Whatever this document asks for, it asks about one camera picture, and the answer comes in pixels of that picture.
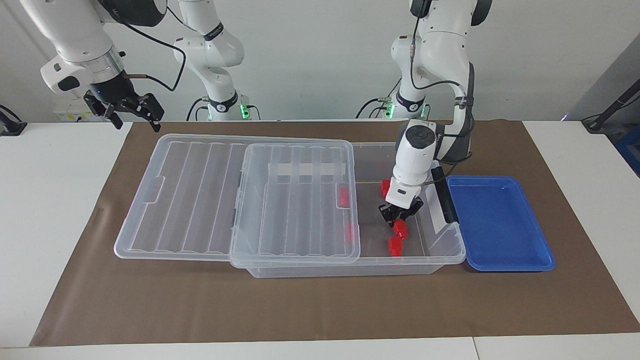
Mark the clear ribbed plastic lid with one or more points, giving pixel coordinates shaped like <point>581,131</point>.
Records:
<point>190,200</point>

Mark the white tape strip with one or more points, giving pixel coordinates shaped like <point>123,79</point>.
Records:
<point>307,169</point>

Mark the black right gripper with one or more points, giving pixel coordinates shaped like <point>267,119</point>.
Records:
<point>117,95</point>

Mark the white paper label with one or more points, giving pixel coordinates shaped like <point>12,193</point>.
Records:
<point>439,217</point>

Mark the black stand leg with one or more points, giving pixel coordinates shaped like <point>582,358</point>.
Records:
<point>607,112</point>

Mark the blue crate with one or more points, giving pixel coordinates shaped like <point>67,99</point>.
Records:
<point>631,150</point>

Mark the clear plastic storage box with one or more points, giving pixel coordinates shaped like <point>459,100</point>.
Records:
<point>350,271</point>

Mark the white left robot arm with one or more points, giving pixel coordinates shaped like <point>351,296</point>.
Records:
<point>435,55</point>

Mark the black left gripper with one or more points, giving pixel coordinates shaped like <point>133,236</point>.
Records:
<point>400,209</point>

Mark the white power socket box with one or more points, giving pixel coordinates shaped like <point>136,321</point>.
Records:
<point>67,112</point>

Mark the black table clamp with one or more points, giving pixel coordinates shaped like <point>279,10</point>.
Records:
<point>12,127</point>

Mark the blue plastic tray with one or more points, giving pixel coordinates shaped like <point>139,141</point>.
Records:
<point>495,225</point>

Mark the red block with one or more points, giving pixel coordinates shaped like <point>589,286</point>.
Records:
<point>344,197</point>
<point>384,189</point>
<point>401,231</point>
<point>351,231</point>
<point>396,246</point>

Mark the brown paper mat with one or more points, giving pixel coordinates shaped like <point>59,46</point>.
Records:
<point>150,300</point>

---

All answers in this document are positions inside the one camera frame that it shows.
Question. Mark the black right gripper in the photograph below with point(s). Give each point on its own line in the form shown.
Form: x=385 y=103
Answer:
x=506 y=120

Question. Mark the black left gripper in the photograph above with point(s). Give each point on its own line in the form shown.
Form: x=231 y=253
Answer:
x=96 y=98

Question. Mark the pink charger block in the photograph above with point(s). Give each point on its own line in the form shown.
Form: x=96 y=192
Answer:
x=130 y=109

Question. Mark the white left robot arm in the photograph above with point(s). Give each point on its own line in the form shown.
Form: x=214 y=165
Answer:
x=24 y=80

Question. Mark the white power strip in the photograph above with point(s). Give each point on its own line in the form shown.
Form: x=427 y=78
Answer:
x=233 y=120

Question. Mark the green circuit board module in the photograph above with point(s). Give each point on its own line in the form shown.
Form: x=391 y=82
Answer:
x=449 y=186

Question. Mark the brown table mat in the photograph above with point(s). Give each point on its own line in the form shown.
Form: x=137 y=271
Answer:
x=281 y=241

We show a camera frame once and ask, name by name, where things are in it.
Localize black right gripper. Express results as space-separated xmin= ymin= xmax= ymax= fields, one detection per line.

▶ **Instructions to follow**
In the entries above, find the line holding "Mark the black table" and the line holding "Mark the red"; print both of them and every line between, exactly, and nothing else.

▶ **Finished task**
Mark the black table clamp with one or more points, giving pixel coordinates shaped like <point>279,10</point>.
Records:
<point>12,127</point>

Mark the blue plastic tray with one or more points, giving pixel coordinates shaped like <point>139,141</point>.
Records:
<point>495,225</point>

Mark the red block with one or more points, giving pixel coordinates shaped like <point>589,286</point>.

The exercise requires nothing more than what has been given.